ACTIVITY: Nothing but the exact text of the entries should appear in your answer; pictures stay out.

AVAILABLE RECORDS:
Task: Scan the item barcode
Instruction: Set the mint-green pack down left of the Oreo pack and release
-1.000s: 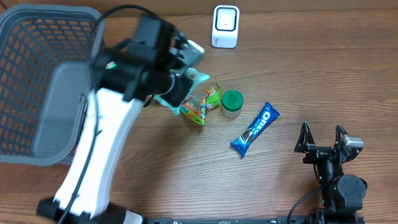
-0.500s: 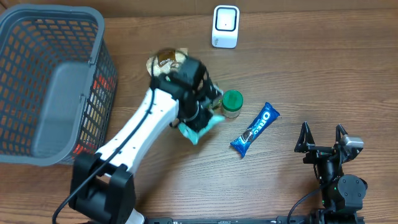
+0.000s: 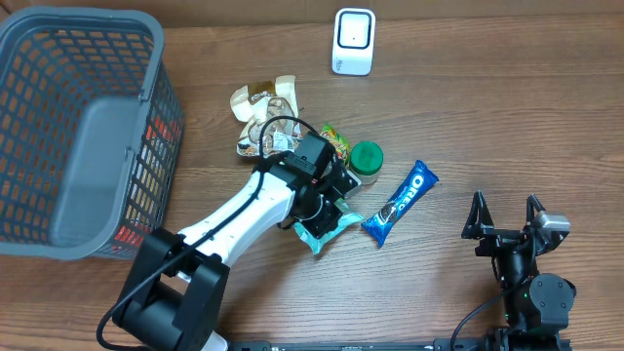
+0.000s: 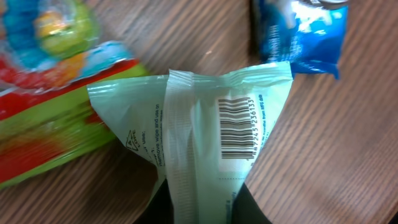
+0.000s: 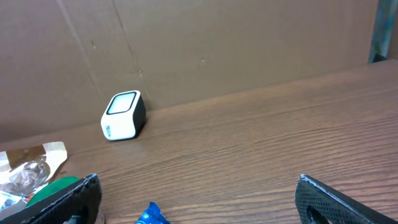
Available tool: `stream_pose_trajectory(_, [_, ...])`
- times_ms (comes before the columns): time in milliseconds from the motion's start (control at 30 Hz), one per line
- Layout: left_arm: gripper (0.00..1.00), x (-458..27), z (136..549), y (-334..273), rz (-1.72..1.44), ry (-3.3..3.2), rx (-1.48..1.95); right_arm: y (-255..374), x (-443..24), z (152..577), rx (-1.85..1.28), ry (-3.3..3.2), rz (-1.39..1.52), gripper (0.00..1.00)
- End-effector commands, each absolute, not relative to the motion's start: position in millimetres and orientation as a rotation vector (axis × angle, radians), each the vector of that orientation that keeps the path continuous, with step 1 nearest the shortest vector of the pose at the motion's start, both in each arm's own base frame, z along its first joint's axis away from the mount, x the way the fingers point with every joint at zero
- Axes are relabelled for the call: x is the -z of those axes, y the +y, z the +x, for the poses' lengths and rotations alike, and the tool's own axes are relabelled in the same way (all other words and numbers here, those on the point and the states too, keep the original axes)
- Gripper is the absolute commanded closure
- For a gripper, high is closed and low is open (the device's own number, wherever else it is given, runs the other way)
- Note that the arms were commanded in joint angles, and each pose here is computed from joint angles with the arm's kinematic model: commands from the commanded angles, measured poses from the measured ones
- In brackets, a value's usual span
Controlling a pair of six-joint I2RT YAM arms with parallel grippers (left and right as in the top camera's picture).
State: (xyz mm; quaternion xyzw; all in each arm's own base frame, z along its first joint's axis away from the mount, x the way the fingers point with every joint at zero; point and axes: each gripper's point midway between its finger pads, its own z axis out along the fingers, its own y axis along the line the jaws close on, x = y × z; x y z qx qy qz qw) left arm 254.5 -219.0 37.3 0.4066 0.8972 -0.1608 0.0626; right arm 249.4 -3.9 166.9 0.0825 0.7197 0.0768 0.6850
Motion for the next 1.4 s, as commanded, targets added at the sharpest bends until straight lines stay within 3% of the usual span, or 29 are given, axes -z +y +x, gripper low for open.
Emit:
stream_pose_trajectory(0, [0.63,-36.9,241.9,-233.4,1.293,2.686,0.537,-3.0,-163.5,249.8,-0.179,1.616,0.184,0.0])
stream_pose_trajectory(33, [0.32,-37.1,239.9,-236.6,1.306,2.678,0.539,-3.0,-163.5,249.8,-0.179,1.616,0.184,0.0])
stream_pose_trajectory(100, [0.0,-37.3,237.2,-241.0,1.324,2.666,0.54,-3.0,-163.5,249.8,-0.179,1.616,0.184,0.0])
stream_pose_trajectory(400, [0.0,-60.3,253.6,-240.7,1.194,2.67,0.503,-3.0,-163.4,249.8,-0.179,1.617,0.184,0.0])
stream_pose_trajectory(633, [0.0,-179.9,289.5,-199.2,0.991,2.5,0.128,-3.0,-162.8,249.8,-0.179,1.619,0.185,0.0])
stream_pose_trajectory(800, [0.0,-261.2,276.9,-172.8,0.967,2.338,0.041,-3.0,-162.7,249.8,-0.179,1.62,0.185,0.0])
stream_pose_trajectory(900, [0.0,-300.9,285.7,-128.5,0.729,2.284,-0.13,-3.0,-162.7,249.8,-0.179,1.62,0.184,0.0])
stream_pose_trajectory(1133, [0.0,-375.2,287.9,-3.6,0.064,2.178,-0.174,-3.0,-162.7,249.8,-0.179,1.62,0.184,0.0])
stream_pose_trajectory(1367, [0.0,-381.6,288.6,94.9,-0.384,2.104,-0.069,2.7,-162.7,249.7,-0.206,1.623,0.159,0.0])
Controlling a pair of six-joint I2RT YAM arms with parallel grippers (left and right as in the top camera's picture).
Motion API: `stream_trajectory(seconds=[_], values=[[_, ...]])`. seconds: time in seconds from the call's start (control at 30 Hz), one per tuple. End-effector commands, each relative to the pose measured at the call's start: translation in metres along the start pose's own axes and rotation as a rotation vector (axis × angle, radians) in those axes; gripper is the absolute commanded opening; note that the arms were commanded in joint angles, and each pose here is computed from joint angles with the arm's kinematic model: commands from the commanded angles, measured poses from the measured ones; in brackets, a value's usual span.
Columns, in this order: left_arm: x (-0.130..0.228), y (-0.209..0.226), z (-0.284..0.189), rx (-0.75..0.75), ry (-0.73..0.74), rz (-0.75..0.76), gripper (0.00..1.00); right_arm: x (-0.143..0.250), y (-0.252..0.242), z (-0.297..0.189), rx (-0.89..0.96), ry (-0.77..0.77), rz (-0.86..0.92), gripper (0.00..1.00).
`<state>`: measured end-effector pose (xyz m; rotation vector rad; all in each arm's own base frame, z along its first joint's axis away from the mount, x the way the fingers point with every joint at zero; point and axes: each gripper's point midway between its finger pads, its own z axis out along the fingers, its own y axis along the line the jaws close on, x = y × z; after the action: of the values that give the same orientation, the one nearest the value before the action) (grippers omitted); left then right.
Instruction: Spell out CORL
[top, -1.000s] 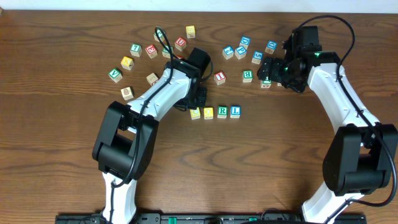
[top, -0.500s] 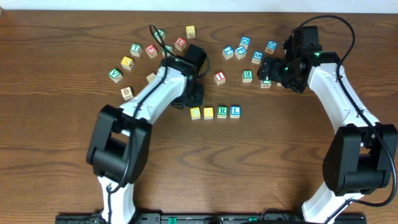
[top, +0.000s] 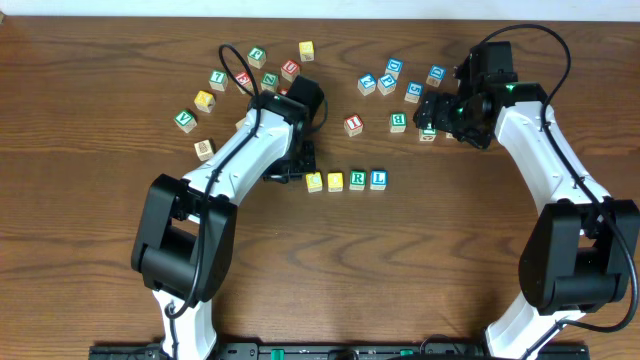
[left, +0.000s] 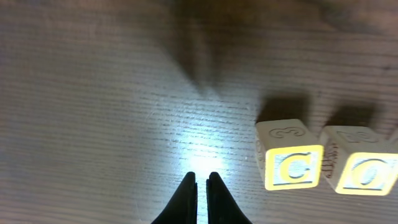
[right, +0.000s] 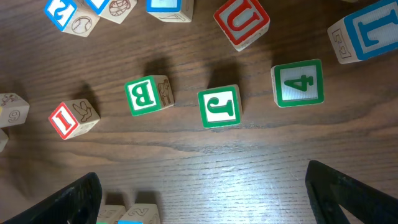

TASK ANSWER:
Task: Scan the item barcode
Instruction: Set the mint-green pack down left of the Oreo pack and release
-1.000s: 
-0.500s: 
+0.000s: 
+0.000s: 
+0.000s: 
Available tool: `stream_pose_trajectory(_, [_, ...])`
- times_ms (comes before the columns): time in milliseconds from the motion's start (control at 30 Hz), one per line
- Layout: left_arm: gripper (0.00..1.00), x (-458..27), z (136..549), y (-334..273), rz (-1.72..1.44), ry (-3.3..3.2), rx (-1.48..1.95); right_arm: y (-255..374), x (-443..24), z (152..577), rx (-1.85..1.28), ry (-3.3..3.2), rz (-1.39..1.52), gripper (0.00..1.00)
- End-effector commands, each absolute, not relative to the motion's start: position in millimetres and orientation as a rotation vector (axis × angle, radians), each the vector of that orientation that keeps the path continuous, with step 1 nearest the shortest vector of the pose at the motion's start, both in each arm's own base frame, z along its first joint's axis away from the mount, x the way the fingers point with every joint at zero
- Axes are relabelled for the call: x is the -z of those axes, y the +y, z the +x, for the poses' lengths and rotations alike, and the tool's own axes are relabelled in the same way (all other words and numbers here, those on the point and the states too, keep the original axes)
- Gripper is the absolute commanded closure
- For a gripper, high is closed and low is open (the device's own number, wherever else it is given, runs the other way)
- Note that the arms were commanded in joint angles, and each pose here is computed from joint angles with the arm's kinematic model: commands from the commanded angles, measured poses from the measured ones
- In brackets, a value's usual span
Controlling a pair of six-joint I2RT YAM arms with parallel grippers (left and right as in the top camera's picture).
State: (xyz mm; quaternion xyzw; all in each arm's own base frame, z along its first joint's axis away from the mount, x the way the fingers point with every joint at zero; point and axes: each gripper's point midway between its finger pads, its own z axis out along the fingers, its own y axis along the line the jaws close on, x = y × z; x y z qx qy qz qw) left arm 254.5 -219.0 37.3 0.4066 0.8972 -0.1608 0.0626; right arm 249.4 -3.9 166.9 0.0825 0.7197 0.0768 0.6850
Motion for the next 1.4 s, as commanded, targets added at the sharpest bends until straight lines stay within 3% of the usual span, or 29 are given, axes -z +y +x, gripper low for open.
Emit:
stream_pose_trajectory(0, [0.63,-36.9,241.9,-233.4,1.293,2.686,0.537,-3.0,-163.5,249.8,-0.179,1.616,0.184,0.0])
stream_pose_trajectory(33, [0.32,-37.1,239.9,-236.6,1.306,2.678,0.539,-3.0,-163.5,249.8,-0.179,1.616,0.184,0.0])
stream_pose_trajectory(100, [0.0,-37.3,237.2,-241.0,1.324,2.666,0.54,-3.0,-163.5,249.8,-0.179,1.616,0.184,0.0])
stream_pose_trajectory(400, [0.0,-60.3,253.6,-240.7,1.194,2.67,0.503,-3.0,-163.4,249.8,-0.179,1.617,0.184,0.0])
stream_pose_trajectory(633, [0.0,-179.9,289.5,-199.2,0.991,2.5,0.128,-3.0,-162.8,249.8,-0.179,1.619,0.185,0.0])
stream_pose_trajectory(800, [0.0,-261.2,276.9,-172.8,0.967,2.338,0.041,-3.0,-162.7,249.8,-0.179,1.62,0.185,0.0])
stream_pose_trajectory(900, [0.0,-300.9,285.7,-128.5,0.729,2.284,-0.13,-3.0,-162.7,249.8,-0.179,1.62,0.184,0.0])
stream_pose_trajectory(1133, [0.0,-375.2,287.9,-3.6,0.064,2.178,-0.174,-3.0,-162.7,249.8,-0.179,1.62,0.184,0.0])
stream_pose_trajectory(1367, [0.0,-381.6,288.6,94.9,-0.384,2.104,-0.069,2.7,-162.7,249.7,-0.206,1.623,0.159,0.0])
Controlling a pair of six-joint I2RT YAM arms with parallel grippers (left and right as in the top camera's picture).
Motion API: `stream_trajectory(seconds=[_], values=[[_, ...]])`. seconds: time in seconds from the call's start (control at 30 Hz), one per tuple. End-effector commands, each relative to the pose measured at the call's start: translation in metres along the start pose's own axes and rotation as a rotation vector (axis × angle, radians) in those axes; gripper is the absolute commanded opening; note that the arms were commanded in joint angles, and each pose here is computed from joint angles with the arm's kinematic model: commands from the commanded angles, measured poses from the measured ones; in brackets, a value's usual span.
Columns, in this order: left_arm: x (-0.130..0.228), y (-0.209..0.226), z (-0.284..0.189), rx (-0.75..0.75), ry (-0.73..0.74), rz (-0.75..0.76), gripper (0.00..1.00); right_arm: x (-0.143..0.250), y (-0.252..0.242), z (-0.297..0.189), rx (-0.89..0.96), ry (-0.77..0.77), rz (-0.86..0.92), gripper (0.00..1.00).
`<state>`: measured end-effector pose (xyz m; rotation vector rad; all in each arm's own base frame, z along its first joint's axis away from the mount, x the way the fingers point with every joint at zero; point and axes: each gripper's point midway between its finger pads, its own z axis out along the fingers, its own y axis along the line the jaws close on, x = y × z; after the action: of the values that give the same orientation, the one nearest the value before the action) (grippers omitted); left then right.
Instruction: Spell out CORL
[top, -1.000s] 
[top, -0.500s] 
[top, +0.000s] 
[left, +0.000s] 
[right, +0.000s] 

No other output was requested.